> _YOUR GOAL_:
Nothing may be left out or changed. Print every entry.

> _DATA SECTION_:
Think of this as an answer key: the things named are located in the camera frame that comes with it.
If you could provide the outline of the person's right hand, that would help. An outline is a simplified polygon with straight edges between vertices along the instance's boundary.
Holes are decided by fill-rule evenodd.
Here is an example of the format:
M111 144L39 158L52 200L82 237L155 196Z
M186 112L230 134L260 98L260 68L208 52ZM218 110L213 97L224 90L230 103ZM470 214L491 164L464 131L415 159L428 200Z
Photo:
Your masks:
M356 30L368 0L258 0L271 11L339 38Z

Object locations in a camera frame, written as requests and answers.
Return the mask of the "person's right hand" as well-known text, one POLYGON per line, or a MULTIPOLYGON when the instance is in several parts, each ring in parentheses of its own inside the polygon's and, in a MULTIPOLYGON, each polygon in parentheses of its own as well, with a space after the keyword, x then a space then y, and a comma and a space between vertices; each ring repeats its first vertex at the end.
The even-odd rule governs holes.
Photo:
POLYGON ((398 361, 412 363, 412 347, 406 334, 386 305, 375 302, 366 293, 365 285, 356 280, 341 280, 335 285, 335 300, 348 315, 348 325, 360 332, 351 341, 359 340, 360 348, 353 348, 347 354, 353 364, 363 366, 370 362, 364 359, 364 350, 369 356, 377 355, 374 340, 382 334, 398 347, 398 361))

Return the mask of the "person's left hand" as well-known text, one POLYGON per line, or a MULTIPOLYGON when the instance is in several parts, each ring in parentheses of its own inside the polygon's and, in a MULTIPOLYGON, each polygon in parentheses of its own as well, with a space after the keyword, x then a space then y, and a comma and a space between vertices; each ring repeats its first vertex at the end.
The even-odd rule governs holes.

> _TASK OUTPUT_:
Think of this as an answer key: the things named are located in the camera frame that comes with it.
If you could provide the outline of the person's right hand, that would help. An outline is a simplified polygon with straight edges between vertices along the instance's boundary.
Holes are decided by fill-rule evenodd.
Here is an example of the format:
M111 144L39 158L52 200L82 237L155 196Z
M186 112L230 134L260 98L260 68L208 52ZM218 110L213 97L224 90L230 103ZM470 214L491 164L464 131L415 159L428 200Z
Photo:
Your masks:
M356 30L368 0L258 0L271 11L339 38Z

Object locations in a camera frame, written as requests and answers.
Return the mask of the "person's right hand" as well-known text, one POLYGON per line, or a MULTIPOLYGON when the instance is in several parts, each ring in parentheses of its own inside the polygon's and, in a MULTIPOLYGON, each polygon in parentheses of its own as well, with a space after the keyword, x then a space then y, and a comma and a space between vertices; each ring repeats its first vertex at the end.
The even-odd rule governs holes.
Photo:
POLYGON ((398 361, 412 363, 412 347, 406 334, 386 305, 375 302, 366 293, 365 285, 356 280, 341 280, 335 285, 335 300, 348 315, 348 325, 360 332, 351 341, 359 340, 360 348, 353 348, 347 354, 353 364, 363 366, 370 362, 364 359, 364 350, 369 356, 377 355, 374 340, 382 334, 398 347, 398 361))

Return the mask of the "person's left hand" as well-known text, one POLYGON per line, or a MULTIPOLYGON when the instance is in several parts, each ring in parentheses of its own inside the polygon's and, in a MULTIPOLYGON, each polygon in parentheses of its own as well, with a space after the keyword, x then a space then y, and a comma and a space between vertices; each ring repeats its first vertex at the end.
The even-odd rule governs holes.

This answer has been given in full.